自賠責保険の内払金請求と本請求について

2018年5月6日

仮渡金請求は被害者のみが利用できる制度ですが、被害者・加害者を問わず損害額確定前にかかる費用のために自賠責保険へ請求できる「内払金」という制度があります。

10万円以上で請求すれば支給される内払金

内払金請求は、治療費や入院雑費などの支払いが10万円を超えた時点で被害者・加害者を問わず請求行為を行うことができます。

支払い回数に制限はないのですが、支払合計額が傷害事故における自賠責保険の支給最高限度額が120万円と決まっているのと、10万円を超えるたびに請求を行うと請求に必要な診断書などもその都度準備する必要があり、その分費用がかかってしまうためある程度まとめてから請求するほうがいいでしょう。

なお、加害者がこの請求を行うためには損害賠償金を実際に支払った証明が必要となるので、領収書は必ず受け取っておきましょう。

損害額確定後に行う本請求

本請求とは、被害者の治療が完了して損害額が確定した時点で行う最終的な請求のことで、加害者もしくは被害者のどちらからでも行うことができます。

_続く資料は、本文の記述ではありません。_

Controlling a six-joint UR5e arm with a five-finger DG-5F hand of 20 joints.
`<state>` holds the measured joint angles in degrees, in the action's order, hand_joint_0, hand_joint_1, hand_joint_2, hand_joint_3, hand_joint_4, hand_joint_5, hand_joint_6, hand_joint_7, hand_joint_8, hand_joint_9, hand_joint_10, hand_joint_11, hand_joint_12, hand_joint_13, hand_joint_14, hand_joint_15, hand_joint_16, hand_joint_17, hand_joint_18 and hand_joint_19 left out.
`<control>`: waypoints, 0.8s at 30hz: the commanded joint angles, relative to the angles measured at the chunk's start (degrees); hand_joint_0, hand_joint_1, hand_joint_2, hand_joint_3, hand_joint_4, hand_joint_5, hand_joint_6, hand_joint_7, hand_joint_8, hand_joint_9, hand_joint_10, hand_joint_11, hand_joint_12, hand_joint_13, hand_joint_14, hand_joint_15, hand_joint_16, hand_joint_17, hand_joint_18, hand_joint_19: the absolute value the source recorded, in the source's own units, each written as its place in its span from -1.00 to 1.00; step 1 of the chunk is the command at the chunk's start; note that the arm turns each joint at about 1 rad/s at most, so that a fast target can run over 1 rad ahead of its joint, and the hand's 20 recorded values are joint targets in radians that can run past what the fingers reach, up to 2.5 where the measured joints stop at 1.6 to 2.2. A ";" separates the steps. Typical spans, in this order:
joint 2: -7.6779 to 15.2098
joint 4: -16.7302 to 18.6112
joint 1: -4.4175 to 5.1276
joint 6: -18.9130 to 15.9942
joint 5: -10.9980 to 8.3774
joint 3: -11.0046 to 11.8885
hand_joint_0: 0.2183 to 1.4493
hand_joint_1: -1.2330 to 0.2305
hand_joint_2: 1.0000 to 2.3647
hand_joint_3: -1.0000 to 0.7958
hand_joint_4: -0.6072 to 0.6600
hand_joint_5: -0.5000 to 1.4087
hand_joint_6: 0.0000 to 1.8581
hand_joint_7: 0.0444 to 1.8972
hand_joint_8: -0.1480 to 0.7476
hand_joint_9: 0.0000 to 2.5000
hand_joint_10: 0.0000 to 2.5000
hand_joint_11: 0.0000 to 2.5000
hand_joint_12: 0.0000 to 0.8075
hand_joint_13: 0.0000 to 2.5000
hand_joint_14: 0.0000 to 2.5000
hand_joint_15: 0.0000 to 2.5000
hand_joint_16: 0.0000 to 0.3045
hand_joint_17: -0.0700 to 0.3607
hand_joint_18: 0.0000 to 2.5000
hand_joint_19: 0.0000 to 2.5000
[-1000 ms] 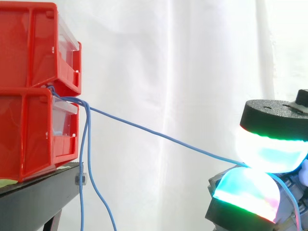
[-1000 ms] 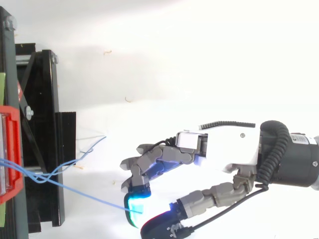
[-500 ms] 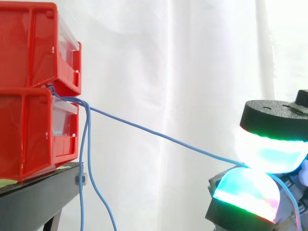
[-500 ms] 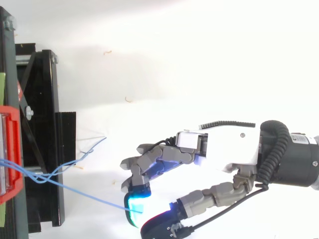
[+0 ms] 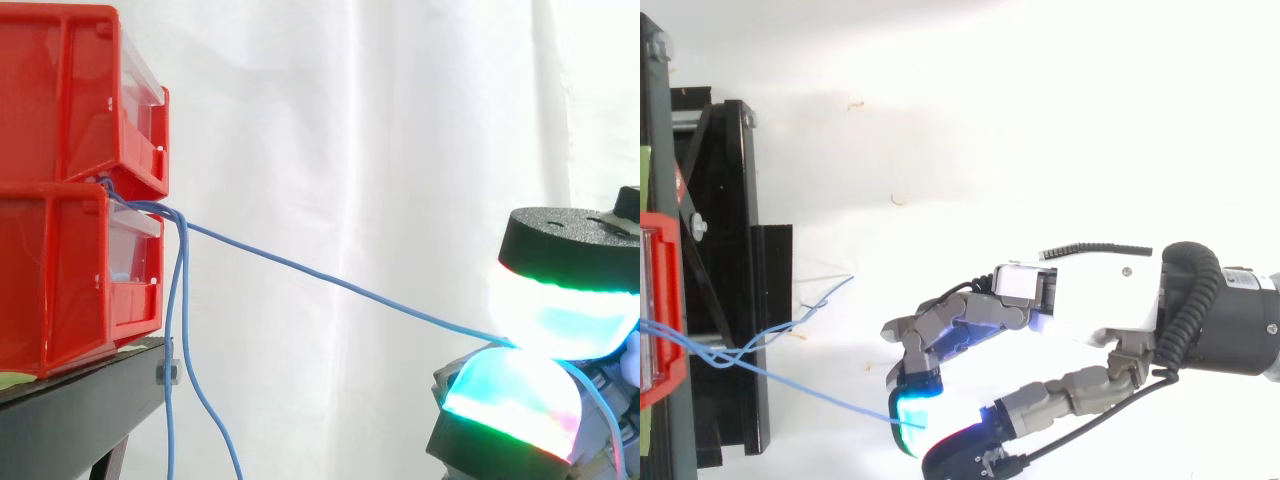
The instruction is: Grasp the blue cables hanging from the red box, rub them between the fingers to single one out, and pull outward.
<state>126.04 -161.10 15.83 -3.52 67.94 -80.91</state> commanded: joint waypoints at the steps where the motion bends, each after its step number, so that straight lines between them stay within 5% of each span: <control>1: -0.01 -0.01 -0.01 -0.09 0.00 -0.04 -0.29 -0.29 -0.95 -0.08 0.00 -0.69 -0.05 0.26 0.14 -0.54 -0.99 -0.76 0.11 -0.78 -1.00 -1.00 -0.64 -0.10 -1.00 -0.71; 24: -0.01 0.08 -0.01 0.00 0.00 -0.04 -0.29 -0.28 -0.95 -0.07 0.01 -0.69 -0.05 0.21 0.14 -0.57 -1.00 -0.85 0.05 -0.82 -1.00 -1.00 -0.65 -0.12 -1.00 -0.80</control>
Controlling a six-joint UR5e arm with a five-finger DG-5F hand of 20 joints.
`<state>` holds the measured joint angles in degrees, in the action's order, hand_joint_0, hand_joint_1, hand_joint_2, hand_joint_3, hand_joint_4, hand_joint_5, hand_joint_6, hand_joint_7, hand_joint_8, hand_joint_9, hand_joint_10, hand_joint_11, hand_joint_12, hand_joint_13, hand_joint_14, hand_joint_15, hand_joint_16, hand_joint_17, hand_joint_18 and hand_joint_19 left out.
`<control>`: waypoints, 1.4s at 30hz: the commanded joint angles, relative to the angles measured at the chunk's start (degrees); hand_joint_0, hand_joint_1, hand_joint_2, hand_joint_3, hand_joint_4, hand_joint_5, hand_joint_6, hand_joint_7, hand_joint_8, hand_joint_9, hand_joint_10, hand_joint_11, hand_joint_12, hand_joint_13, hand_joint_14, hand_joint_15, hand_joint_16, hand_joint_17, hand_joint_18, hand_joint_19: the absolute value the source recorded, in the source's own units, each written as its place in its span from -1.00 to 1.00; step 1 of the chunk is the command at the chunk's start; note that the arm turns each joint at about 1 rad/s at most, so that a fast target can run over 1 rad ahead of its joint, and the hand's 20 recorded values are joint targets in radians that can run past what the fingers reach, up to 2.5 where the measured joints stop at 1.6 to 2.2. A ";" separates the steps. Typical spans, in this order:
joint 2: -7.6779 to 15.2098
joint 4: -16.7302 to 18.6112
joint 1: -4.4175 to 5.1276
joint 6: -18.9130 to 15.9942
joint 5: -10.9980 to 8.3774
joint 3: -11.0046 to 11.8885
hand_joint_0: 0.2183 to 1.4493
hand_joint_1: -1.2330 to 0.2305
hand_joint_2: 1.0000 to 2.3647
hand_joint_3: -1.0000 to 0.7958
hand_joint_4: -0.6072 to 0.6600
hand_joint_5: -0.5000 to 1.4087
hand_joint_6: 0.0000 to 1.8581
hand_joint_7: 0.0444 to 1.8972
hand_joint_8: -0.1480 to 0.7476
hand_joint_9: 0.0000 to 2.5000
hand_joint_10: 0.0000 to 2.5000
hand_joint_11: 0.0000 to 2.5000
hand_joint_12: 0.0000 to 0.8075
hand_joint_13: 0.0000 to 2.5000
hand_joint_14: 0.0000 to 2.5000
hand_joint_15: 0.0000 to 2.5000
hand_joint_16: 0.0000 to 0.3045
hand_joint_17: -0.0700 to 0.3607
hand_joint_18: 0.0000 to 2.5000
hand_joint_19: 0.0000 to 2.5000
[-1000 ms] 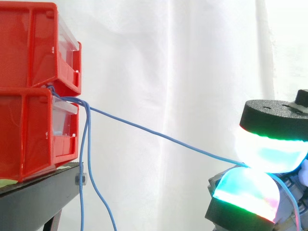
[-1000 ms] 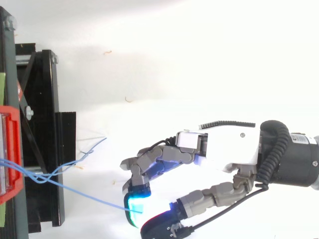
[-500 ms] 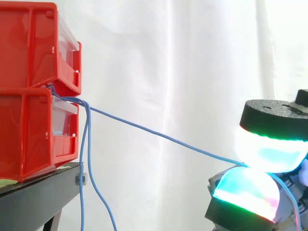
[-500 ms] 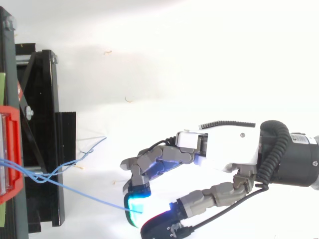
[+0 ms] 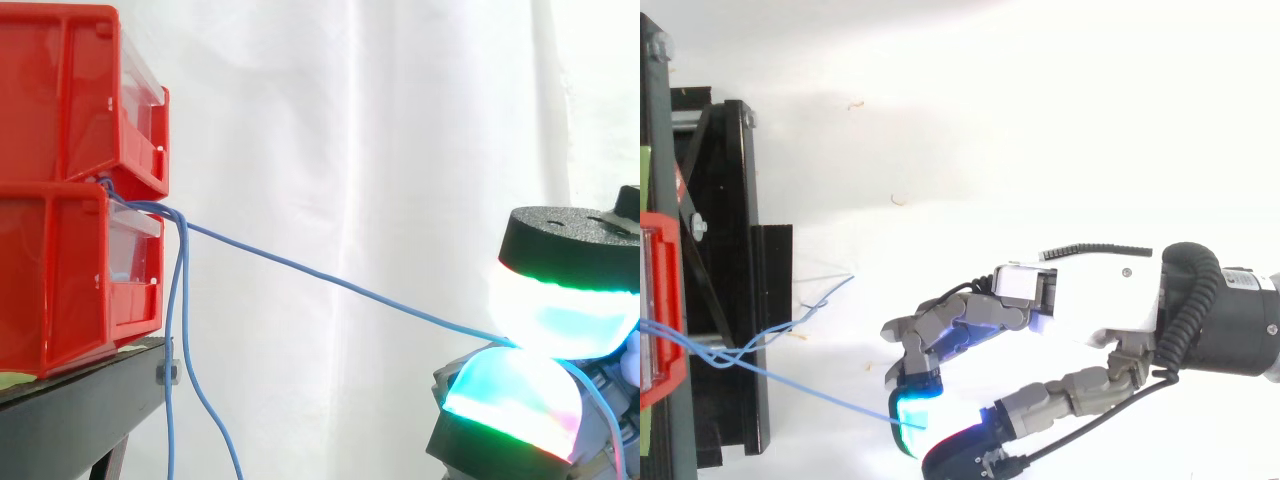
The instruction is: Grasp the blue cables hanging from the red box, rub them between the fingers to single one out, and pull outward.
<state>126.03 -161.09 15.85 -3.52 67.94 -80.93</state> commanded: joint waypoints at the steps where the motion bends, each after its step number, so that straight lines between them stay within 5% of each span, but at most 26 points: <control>1: 0.00 0.07 -0.03 0.00 -0.09 -0.02 -0.29 -0.28 -0.95 -0.07 0.01 -0.69 -0.05 0.21 0.15 -0.57 -1.00 -0.85 0.08 -0.82 -1.00 -1.00 -0.65 -0.11 -1.00 -0.83; 10: 0.09 -0.01 -0.03 0.00 0.00 -0.02 -0.28 -0.27 -0.95 -0.06 0.03 -0.69 -0.05 0.21 0.14 -0.59 -1.00 -0.94 0.01 -0.82 -1.00 -1.00 -0.67 -0.15 -1.00 -0.97; 42: 0.09 0.07 0.06 0.00 -0.09 -0.02 -0.28 -0.27 -0.95 -0.06 0.03 -0.69 -0.05 0.21 0.14 -0.59 -1.00 -0.95 0.01 -0.82 -1.00 -1.00 -0.67 -0.14 -1.00 -0.98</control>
<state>126.06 -161.06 15.90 -3.52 67.91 -80.93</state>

加害者による本請求は、被害者や病院に損害賠償金を支払った金額を限度に支払ったことを証明する領収書とともに保険会社に請求します。

被害者による本請求は、加害者が加入している自賠責保険会社に対して直接行い、仮渡金や内払金などの一時金を加害者から受け取っていた場合は、保険金からその合計金額が差し引かれて支払われます。

内払金請求と本請求の請求方法

請求方法 被害者請求 加害者請求
内払金請求 損害額が確定していなくとも治療費など、すでに発生した損害が10万円を超えれば請求可能。 被害者や病院に対して支払った金額が10万円を超えたときに請求可能。請求時は実際に支払ったことと証明するための領収書が必須。
本請求 加害者からの賠償が期待できない場合は加害者が加入している損害保険会社に直接請求。 加害者がすでに損害賠償金を支払っている場合、必要書類に領収書を添えて保険会社に請求。